We are witnessing the same appalling injustice as in 2018, when the country’s former Interior Minister and today’s Transport Minister Matteo Salvini closed ports to ships carrying refugees while mocking the EU’s migration policy. Now, just as then, the remaining EU member states have been responding by turning a blind eye and making empty promises, all while invoking the ghost of European solidarity and “common solutions to common problems.”
Since 2015, the EU’s migration policy has buckled under the pressure –– and not only of right-wing nationalist governments –– to increasingly discourage potential asylum-seekers from entering the EU and seal its borders. The EU has yet to develop a coherent approach to distributing those who successfully entered the EU and sought asylum among their members states. Last year, this affected 540,000 individuals; that number is expected to rise this year. The European Commission has launched several failed attempts to design a binding system for absorbing migrant quotas. The most recent such agreement between several EU member states was reached last June and unravelled just this Thursday. France backed out, blaming Italy for reneging on its commitments to accept shipwrecked travellers.
In theory, this means the prior regulation stating that the first country of entry into the EU –– Italy, Greece, Spain, Croatia, Poland, Hungary, Malta or Cyprus –– remains responsible for processing migrants’ requests for asylum and proving accommodation. But this so-called Dublin Regulation doesn’t work in practice; it never really did. EU statistics show that of the 80,000 people entering Italy from the Mediterranean this year, only about half have sought asylum in Italy, while the rest have either disappeared or continued northward with the tacit permission of Italian authorities.
The same can be observed in Greece, along the Balkan route, and in Spain. It’s the only reasonable way to explain why Germany received more requests for asylum than other EU member states. Just like its southern neighbour Austria, Germany cannot be a first country of entry due to its geographical position. That’s why member states keep trying to push migrants back to the first country of entry, to avoid responsibility as per the Dublin agreement. But this is only marginally successful.

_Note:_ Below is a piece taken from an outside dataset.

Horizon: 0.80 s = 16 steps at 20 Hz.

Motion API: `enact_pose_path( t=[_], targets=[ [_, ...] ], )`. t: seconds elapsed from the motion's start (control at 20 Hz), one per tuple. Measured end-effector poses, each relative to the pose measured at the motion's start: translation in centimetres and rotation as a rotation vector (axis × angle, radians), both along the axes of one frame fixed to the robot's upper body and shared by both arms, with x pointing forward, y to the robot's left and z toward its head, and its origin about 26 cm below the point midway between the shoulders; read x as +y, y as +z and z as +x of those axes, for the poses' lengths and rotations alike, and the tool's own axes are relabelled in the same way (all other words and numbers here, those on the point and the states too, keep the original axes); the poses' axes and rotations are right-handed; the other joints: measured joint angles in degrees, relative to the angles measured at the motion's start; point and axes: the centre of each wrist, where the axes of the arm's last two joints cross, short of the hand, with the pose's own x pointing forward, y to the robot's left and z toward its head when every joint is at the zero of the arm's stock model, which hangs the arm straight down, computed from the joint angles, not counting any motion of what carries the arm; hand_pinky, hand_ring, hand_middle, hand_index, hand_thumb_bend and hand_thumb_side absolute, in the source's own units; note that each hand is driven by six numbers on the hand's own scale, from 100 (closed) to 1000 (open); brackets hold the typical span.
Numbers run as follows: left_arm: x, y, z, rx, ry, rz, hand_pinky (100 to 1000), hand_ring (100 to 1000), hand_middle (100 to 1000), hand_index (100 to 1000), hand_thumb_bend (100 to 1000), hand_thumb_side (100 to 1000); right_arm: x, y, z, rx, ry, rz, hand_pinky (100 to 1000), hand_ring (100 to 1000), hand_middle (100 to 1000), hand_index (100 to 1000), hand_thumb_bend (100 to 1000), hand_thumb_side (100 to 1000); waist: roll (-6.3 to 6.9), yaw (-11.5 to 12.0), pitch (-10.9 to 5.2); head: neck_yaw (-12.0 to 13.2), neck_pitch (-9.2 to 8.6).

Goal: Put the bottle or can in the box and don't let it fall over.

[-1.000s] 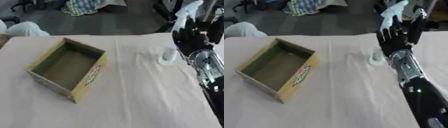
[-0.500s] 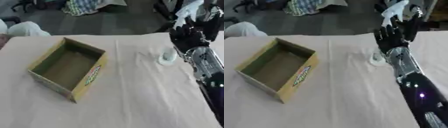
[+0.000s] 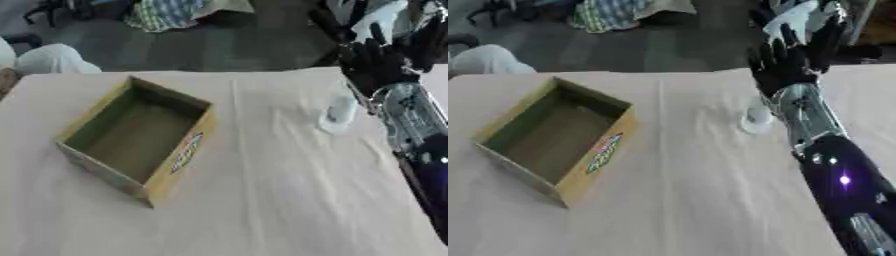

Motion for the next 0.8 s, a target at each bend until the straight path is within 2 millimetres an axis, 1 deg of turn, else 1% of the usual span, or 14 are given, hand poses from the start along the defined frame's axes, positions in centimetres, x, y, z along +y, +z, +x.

The Italian government has no reason to complain of being overwhelmed in order to serve it populist narratives. A simple glance at the statistics shows that other EU member states are accepting far more migrants than Italy. Going by absolute numbers, Germany, France and Spain have the highest quotas of migrants. Calculated per resident capita, Cyprus, Slovenia and Austria –– not Italy –– have processed the most asylum-seeking requests. Refusing rescue vessels entry into Italian ports or dragging out their processing has been exacerbating the suffering of the people trapped on board. It’s also produced harrowing images that are ideal for populist politicking. Just like four years ago.
In reality, most people do not reach Italy after being rescued at sea, but by traffickers heading towards the coasts of Sicily and Calabria. The true disgrace of the EU’s migration policy is that it hasn’t managed to make the dangerous passage across the Mediterranean obsolete. All attempts to establish camps in Libya, disembarkation centers in Europe, or asylum centers in northern Africa have failed, as have attempts to cooperate with countries of origin or undercut the financial gains for traffickers. On the contrary, it seems the numbers are rising.